日本人にとって季節感と結びついた大事な物の一つが食べ物だ。食生活では季節ごと、実際は月ごと、に出てくる「旬」の食べ物を特に歓迎して追いかけ食し、食べる喜びと生きる喜びを感じる。日本に戻って住み、季節が巡る中で感じだしたのが「ああ、これなんだ」という、旬を意識した日常の生活感覚だった。
日本の暮らしではやはり季節に応じた旬の新鮮な食べ物の存在が、味覚と共に脳を刺激して特においしいと思うのである。普段でも食事中によく「おいしいな、日本はいいね」とつい口にするのだ。この「旬」の感性と文化が、日本人の食生活の特色で、それが味わいを一層高めているらしい。
日本は食材の種類も豊富で料理法もいろいろある中で、人々は一見同じような物を年中食べているように見えるが、実際は旬の物が月ごと季節ごとに現れ出回ってくる。旬は山の幸にも海の幸にも、つまり野菜にも果物にも魚にも他の物にもある。例えば野菜にしても夏になると新鮮な「夏野菜」がどっと出てくる。季節感が高まり、いいなと思う。他の季節も同じだ。先ず春の野菜から一部を挙げれば菜の花、春キャベツ、そら豆、さやえんどう、新じゃが、新玉ねぎ、春ごぼう、うど、せり、等々。
夏の野菜でいえば、多くて書き切れないが、例えばトマト、ナス、キュウリ、シシトウ、トウガラシ、トウモロコシ、枝豆、オクラ、等々という具合。
次に秋の果物となれば、柿、梨、ざくろ、ぶどう、なつめ、みかん、アケビ、銀杏、栗、等々。季節感が豊かで秋はいいなーと思う。
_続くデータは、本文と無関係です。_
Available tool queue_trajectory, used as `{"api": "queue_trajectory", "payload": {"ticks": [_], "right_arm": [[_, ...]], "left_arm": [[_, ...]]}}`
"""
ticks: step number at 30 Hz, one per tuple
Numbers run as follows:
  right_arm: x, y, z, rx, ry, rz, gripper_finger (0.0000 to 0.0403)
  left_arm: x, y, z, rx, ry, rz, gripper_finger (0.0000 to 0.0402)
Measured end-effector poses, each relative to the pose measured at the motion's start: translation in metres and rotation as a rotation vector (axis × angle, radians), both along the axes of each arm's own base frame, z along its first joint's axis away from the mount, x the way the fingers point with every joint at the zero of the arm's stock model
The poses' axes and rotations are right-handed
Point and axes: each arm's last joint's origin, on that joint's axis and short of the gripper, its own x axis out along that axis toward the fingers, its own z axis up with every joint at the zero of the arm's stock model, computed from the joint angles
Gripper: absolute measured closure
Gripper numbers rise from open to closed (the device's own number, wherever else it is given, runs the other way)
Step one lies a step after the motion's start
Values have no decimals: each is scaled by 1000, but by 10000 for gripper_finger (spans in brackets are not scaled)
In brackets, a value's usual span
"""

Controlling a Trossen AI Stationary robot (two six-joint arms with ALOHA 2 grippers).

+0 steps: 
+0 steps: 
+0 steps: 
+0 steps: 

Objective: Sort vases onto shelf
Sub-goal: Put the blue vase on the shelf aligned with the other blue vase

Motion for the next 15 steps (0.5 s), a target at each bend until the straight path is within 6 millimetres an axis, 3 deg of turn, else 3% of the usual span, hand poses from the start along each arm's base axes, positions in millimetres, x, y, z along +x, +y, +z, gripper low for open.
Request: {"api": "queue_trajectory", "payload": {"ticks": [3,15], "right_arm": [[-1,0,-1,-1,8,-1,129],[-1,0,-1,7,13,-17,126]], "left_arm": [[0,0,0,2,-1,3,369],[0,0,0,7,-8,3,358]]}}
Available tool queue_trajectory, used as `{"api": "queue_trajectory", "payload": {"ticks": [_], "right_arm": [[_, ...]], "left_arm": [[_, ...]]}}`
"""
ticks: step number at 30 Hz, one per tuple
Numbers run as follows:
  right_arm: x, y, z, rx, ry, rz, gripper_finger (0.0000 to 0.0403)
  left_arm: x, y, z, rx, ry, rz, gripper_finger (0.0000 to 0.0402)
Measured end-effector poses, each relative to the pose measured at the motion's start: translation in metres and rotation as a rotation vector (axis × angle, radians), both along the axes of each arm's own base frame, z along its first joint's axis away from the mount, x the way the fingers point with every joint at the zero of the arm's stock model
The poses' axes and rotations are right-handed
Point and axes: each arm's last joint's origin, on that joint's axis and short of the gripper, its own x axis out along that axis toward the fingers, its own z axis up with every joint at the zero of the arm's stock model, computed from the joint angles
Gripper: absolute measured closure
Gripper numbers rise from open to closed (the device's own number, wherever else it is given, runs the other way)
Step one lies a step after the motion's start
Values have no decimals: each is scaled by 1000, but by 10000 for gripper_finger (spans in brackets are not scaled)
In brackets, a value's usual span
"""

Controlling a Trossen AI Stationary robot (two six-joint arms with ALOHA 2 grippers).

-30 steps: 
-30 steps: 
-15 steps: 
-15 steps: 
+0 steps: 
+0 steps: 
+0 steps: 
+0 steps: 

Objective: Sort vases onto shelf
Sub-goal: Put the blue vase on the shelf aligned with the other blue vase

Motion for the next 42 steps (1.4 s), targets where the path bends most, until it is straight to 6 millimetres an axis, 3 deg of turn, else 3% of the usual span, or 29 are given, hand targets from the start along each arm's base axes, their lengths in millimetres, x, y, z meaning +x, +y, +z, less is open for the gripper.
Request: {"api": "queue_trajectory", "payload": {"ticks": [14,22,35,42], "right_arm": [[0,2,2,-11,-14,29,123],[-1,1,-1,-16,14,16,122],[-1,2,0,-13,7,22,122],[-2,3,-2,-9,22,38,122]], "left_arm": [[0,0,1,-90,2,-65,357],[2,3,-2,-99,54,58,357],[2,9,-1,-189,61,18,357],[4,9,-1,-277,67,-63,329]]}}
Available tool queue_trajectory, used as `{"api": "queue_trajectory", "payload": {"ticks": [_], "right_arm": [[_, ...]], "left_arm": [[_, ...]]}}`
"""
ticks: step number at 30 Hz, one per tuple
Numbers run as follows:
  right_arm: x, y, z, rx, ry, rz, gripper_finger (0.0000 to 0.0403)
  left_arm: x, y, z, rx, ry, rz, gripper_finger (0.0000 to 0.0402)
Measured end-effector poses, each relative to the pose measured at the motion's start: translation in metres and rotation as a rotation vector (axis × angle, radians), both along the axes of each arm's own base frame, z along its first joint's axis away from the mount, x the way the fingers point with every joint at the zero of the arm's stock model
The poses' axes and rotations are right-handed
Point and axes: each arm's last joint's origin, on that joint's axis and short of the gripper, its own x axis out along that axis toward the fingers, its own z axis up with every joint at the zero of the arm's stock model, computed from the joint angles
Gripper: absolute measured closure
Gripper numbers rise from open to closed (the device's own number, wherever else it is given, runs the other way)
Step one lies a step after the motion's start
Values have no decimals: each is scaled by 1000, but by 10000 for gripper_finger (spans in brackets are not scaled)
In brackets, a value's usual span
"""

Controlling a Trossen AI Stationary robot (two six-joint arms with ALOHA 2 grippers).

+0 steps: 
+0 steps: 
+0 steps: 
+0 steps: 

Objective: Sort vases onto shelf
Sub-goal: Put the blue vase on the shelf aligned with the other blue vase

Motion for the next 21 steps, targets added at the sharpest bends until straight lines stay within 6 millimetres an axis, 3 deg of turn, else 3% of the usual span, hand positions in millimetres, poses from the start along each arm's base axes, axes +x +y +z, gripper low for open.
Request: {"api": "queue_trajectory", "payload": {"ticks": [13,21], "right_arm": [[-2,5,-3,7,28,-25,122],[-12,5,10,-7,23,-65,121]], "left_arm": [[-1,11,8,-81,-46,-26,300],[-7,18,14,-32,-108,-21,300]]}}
果物ではないが松茸、椎茸、まいたけも秋の風情を増し味覚を刺激する。
あるいは冬の海の幸となればズワイガニ、伊勢海老など海老カニ類、ヤリイカ、スルメイカなどのイカ類、マダコなどのタコ類、魚はニシン、アジ、アンコウ、ブリ、タイ、カマス、マサバ、ヒラメ、サワラ、カレイ、等々となる。